▶ What the exercise asks
This exercise calls for the data below to be retyped exactly, minus any images.
***** Data for the task
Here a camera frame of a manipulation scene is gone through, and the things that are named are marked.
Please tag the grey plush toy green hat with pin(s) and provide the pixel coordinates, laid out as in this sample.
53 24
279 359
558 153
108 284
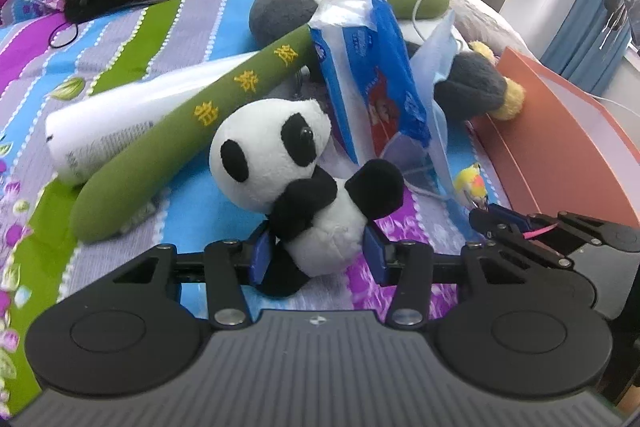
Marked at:
280 12

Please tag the white tube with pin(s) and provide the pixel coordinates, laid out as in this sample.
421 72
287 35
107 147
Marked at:
115 127

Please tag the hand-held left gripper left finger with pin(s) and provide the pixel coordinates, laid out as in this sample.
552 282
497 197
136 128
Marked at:
260 257

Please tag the orange cardboard box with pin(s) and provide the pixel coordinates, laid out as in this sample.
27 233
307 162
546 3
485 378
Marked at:
560 142

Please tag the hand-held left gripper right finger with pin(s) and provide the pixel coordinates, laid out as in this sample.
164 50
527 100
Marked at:
376 257

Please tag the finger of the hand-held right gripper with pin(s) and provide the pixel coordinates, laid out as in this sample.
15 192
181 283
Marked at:
510 217
520 244

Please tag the green plush stick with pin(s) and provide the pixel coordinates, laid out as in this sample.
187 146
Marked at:
200 117

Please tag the panda plush toy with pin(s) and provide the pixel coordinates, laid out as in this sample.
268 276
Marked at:
295 187

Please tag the striped floral bed sheet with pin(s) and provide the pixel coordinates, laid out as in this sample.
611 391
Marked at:
75 82

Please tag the blue plastic packet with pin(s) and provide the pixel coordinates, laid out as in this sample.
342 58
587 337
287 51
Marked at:
370 67

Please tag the small yellow toy pink ribbon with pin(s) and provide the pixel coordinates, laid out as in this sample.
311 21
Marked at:
472 184

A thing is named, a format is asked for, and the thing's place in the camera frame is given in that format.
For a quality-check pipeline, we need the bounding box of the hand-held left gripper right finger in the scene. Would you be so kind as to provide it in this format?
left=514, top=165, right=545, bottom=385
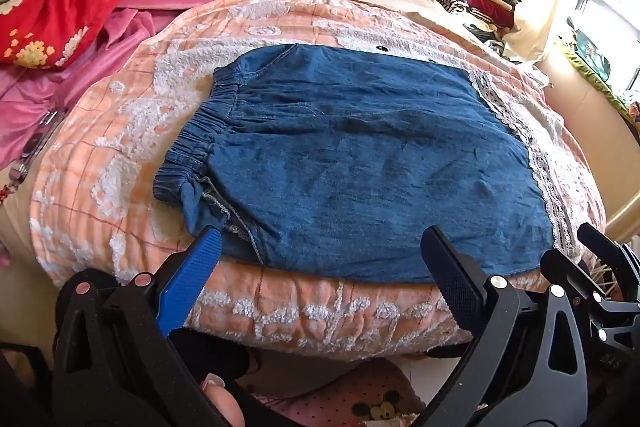
left=420, top=226, right=593, bottom=427

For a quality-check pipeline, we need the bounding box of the blue denim pants lace trim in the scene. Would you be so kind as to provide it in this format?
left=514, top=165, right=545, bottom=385
left=152, top=43, right=581, bottom=285

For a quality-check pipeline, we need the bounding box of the green cloth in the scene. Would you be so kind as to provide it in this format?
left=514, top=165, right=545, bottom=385
left=562, top=17, right=640, bottom=128

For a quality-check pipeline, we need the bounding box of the pink dotted cartoon cloth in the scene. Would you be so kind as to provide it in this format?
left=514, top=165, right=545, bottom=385
left=240, top=359, right=426, bottom=427

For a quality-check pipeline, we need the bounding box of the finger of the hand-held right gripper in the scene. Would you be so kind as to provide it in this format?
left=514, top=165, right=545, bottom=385
left=577, top=223, right=640, bottom=282
left=541, top=248, right=608, bottom=308

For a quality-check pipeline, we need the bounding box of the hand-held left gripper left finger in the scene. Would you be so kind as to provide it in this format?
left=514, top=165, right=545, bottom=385
left=52, top=227, right=246, bottom=427

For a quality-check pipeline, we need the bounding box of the person's left hand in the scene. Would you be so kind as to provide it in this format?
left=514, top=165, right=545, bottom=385
left=201, top=373, right=246, bottom=427

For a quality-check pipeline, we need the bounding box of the peach embroidered bed blanket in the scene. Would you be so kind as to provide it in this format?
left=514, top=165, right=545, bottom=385
left=29, top=0, right=608, bottom=363

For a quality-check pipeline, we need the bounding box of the red floral cloth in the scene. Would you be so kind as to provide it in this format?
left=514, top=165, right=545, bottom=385
left=0, top=0, right=163, bottom=70

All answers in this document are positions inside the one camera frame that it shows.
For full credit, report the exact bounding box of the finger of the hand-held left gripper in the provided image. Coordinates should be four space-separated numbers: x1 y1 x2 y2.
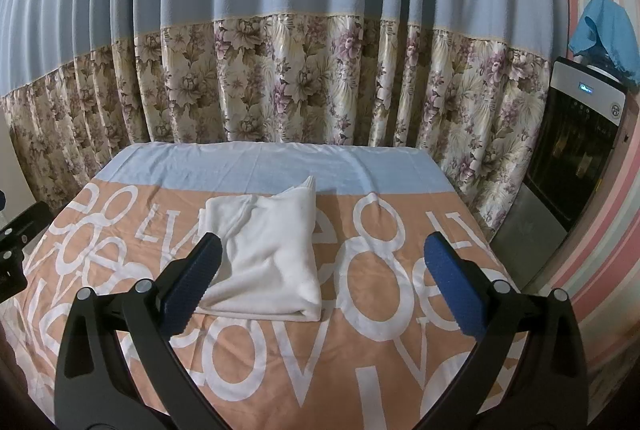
**********
▶ Output of the exercise
Here a camera frame of a manipulation scene is gone through, and the things that are named are marked.
Please tag the grey plush toy green hat with pin(s) and provide the pixel coordinates, laid out as in this sample.
53 24
279 359
558 153
108 284
Marked at:
280 12

Please tag the white tube with pin(s) and provide the pixel coordinates, laid out as in this sample.
421 72
287 35
107 147
Marked at:
115 127

Please tag the hand-held left gripper left finger with pin(s) and provide the pixel coordinates, laid out as in this sample.
552 282
497 197
136 128
Marked at:
260 257

Please tag the orange cardboard box with pin(s) and provide the pixel coordinates, laid out as in this sample.
27 233
307 162
546 3
485 378
Marked at:
560 142

Please tag the hand-held left gripper right finger with pin(s) and provide the pixel coordinates, laid out as in this sample.
164 50
527 100
Marked at:
376 257

Please tag the finger of the hand-held right gripper with pin(s) and provide the pixel coordinates, laid out as in this sample.
15 192
181 283
Marked at:
510 217
520 244

Please tag the green plush stick with pin(s) and provide the pixel coordinates, laid out as in this sample.
187 146
Marked at:
200 117

Please tag the panda plush toy with pin(s) and provide the pixel coordinates, laid out as in this sample.
268 276
Marked at:
295 187

Please tag the striped floral bed sheet with pin(s) and provide the pixel coordinates, laid out as in this sample.
611 391
Marked at:
75 82

Please tag the blue plastic packet with pin(s) and provide the pixel coordinates, laid out as in this sample.
342 58
587 337
287 51
Marked at:
370 67

Please tag the small yellow toy pink ribbon with pin(s) and provide the pixel coordinates, laid out as in this sample.
311 21
Marked at:
472 184

A thing is named, a format is asked for, and the thing's place in the camera frame is given in that format.
For a quality-check pipeline, we need the bounding box of the hand-held left gripper right finger in the scene. Would you be so kind as to provide it in this format?
left=514, top=165, right=545, bottom=385
left=420, top=226, right=593, bottom=427

For a quality-check pipeline, we need the bounding box of the blue denim pants lace trim in the scene. Would you be so kind as to provide it in this format?
left=514, top=165, right=545, bottom=385
left=152, top=43, right=581, bottom=285

For a quality-check pipeline, we need the bounding box of the green cloth in the scene. Would you be so kind as to provide it in this format?
left=514, top=165, right=545, bottom=385
left=562, top=17, right=640, bottom=128

For a quality-check pipeline, we need the bounding box of the pink dotted cartoon cloth in the scene. Would you be so kind as to provide it in this format?
left=514, top=165, right=545, bottom=385
left=240, top=359, right=426, bottom=427

For a quality-check pipeline, we need the bounding box of the finger of the hand-held right gripper in the scene. Would you be so kind as to provide it in this format?
left=514, top=165, right=545, bottom=385
left=577, top=223, right=640, bottom=282
left=541, top=248, right=608, bottom=308

For a quality-check pipeline, we need the bounding box of the hand-held left gripper left finger in the scene. Would you be so kind as to provide it in this format?
left=514, top=165, right=545, bottom=385
left=52, top=227, right=246, bottom=427

For a quality-check pipeline, we need the bounding box of the person's left hand in the scene. Would you be so kind as to provide it in this format?
left=514, top=165, right=545, bottom=385
left=201, top=373, right=246, bottom=427

For a quality-check pipeline, we need the bounding box of the peach embroidered bed blanket in the scene. Would you be so kind as to provide it in this format?
left=514, top=165, right=545, bottom=385
left=29, top=0, right=608, bottom=363

For a quality-check pipeline, we need the bounding box of the red floral cloth in the scene. Would you be so kind as to provide it in this format?
left=514, top=165, right=545, bottom=385
left=0, top=0, right=163, bottom=70

All answers in this document are positions inside the one camera frame that it shows.
For full credit, report the exact bounding box of the finger of the hand-held left gripper in the provided image. Coordinates should be four space-separated numbers: x1 y1 x2 y2.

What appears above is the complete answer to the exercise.